Departamento de Ciência da Computação, Universidade Federal de Juiz de Fora, Juiz de Fora, Brazil.
Departamento de Ciência da Computação, Universidade Federal de São João del-Rei, São João del-Rei, Brazil.
Front Public Health. 2021 Mar 16;9:623521. doi: 10.3389/fpubh.2021.623521. eCollection 2021.
Over the last months, mathematical models have been extensively used to help control the COVID-19 pandemic worldwide. Although extremely useful in many tasks, most models have performed poorly in forecasting the pandemic peaks. We investigate this common pitfall by forecasting four countries' pandemic peak: Austria, Germany, Italy, and South Korea. Far from the peaks, our models can forecast the pandemic dynamics 20 days ahead. Nevertheless, when calibrating our models close to the day of the pandemic peak, all forecasts fail. Uncertainty quantification and sensitivity analysis revealed the main obstacle: the misestimation of the transmission rate. Inverse uncertainty quantification has shown that significant changes in transmission rate commonly precede a peak. These changes are a key factor in forecasting the pandemic peak. Long forecasts of the pandemic peak are therefore undermined by the lack of models that can forecast changes in the transmission rate, i.e., how a particular society behaves, changes of mitigation policies, or how society chooses to respond to them. In addition, our studies revealed that even short forecasts of the pandemic peak are challenging. Backward projections have shown us that the correct estimation of any temporal change in the transmission rate is only possible many days ahead. Our results suggest that the distance between a change in the transmission rate and its correct identification in the curve of active infected cases can be as long as 15 days. This is intrinsic to the phenomenon and how it affects epidemic data: a new case is usually only reported after an incubation period followed by a delay associated with the test. In summary, our results suggest the phenomenon itself challenges the task of forecasting the peak of the COVID-19 pandemic when only epidemic data is available. Nevertheless, we show that exciting results can be obtained when using the same models to project different scenarios of reduced transmission rates. Therefore, our results highlight that mathematical modeling can help control COVID-19 pandemic by backward projections that characterize the phenomena' essential features and forward projections when different scenarios and strategies can be tested and used for decision-making.
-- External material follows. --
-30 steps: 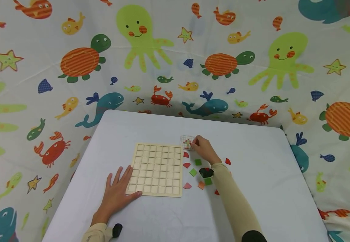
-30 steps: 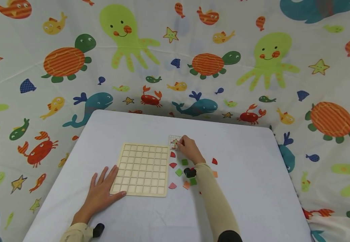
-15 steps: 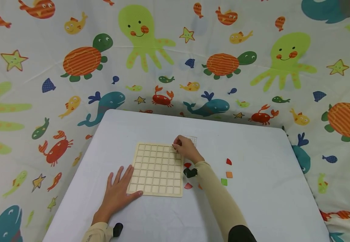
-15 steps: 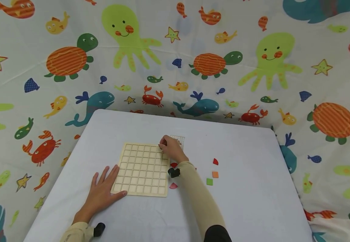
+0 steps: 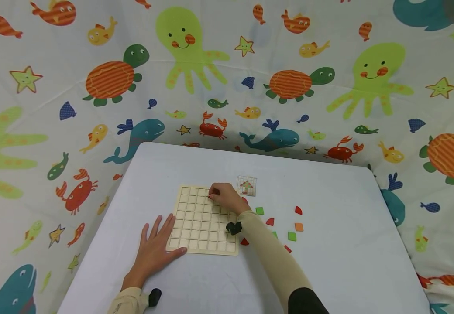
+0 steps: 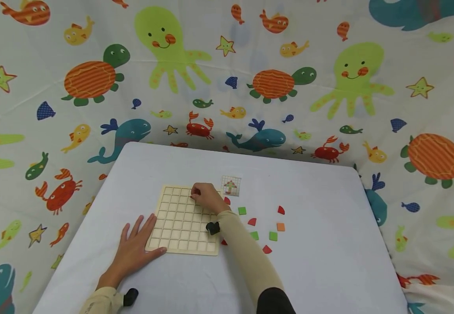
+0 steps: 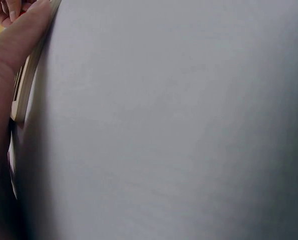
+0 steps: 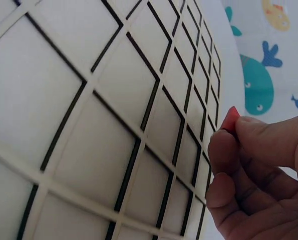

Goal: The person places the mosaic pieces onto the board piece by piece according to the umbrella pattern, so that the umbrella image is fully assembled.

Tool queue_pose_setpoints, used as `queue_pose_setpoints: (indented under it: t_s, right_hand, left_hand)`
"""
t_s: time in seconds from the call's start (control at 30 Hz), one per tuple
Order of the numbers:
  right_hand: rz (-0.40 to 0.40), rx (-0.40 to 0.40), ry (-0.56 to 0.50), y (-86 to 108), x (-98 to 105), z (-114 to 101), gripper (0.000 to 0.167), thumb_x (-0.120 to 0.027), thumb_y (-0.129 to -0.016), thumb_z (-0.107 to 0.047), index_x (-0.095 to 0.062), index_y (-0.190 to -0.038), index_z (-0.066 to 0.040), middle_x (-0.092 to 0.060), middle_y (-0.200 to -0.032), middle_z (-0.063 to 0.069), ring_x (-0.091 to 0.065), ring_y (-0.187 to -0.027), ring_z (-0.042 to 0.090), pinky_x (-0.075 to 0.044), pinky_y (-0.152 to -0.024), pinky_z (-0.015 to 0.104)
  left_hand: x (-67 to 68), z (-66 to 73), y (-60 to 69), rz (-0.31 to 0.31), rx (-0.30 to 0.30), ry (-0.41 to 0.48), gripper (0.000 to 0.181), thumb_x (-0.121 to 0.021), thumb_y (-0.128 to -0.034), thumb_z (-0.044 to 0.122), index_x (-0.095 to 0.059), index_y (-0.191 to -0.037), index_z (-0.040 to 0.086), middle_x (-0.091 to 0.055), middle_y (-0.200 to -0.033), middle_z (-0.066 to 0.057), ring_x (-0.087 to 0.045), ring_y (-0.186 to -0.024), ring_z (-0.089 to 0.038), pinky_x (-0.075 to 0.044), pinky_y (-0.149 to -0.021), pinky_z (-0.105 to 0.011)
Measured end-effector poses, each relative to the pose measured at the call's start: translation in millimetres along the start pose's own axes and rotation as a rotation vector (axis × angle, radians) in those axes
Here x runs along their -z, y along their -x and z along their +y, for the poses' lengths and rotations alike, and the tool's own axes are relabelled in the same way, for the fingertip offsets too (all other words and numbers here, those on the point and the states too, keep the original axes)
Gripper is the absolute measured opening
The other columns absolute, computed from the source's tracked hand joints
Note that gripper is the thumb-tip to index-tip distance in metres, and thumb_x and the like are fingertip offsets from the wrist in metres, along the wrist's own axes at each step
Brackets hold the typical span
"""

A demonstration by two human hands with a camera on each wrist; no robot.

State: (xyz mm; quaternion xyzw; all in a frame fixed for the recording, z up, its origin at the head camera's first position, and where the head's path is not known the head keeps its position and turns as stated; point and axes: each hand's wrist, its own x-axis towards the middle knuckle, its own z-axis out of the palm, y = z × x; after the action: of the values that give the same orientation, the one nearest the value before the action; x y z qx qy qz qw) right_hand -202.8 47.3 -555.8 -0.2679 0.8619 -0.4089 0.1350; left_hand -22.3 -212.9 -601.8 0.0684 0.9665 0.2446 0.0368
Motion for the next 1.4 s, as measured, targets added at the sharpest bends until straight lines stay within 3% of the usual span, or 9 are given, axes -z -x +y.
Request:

在过去的几个月里,数学模型被广泛用于帮助控制全球的 COVID-19 大流行。虽然在许多任务中非常有用,但大多数模型在预测疫情高峰期方面表现不佳。我们通过预测奥地利、德国、意大利和韩国这四个国家的疫情高峰期来研究这个常见的陷阱。在远离高峰期的情况下,我们的模型可以提前 20 天预测疫情动态。然而,当我们在接近疫情高峰期的那天校准模型时,所有的预测都失败了。不确定性量化和敏感性分析揭示了主要障碍:传播率的错误估计。反不确定性量化表明,在高峰期之前,传播率通常会发生显著变化。这些变化是预测疫情高峰期的关键因素。由于缺乏能够预测传播率变化的模型,即特定社会的行为方式、缓解政策的变化或社会如何选择应对这些变化的模型,因此对疫情高峰期的长期预测受到了阻碍。此外,我们的研究还表明,即使是对疫情高峰期的短期预测也具有挑战性。回溯预测使我们认识到,只有在许多天前,才能正确估计传播率的任何时间变化。我们的结果表明,在传播率变化及其在活跃感染病例曲线上的正确识别之间的距离可能长达 15 天。这是由于现象本身及其对传染病数据的影响:新病例通常只有在潜伏期后,并且在与检测相关的延迟后才会被报告。总之,我们的研究结果表明,当仅使用传染病数据进行预测时,现象本身就对预测 COVID-19 大流行高峰期的任务构成了挑战。然而,我们表明,当使用相同的模型来预测不同的低传播率情景时,可以获得令人兴奋的结果。因此,我们的结果强调了数学建模可以通过回溯预测来帮助控制 COVID-19 大流行,这些预测可以描述现象的基本特征,以及通过不同情景和策略的前向预测来帮助决策。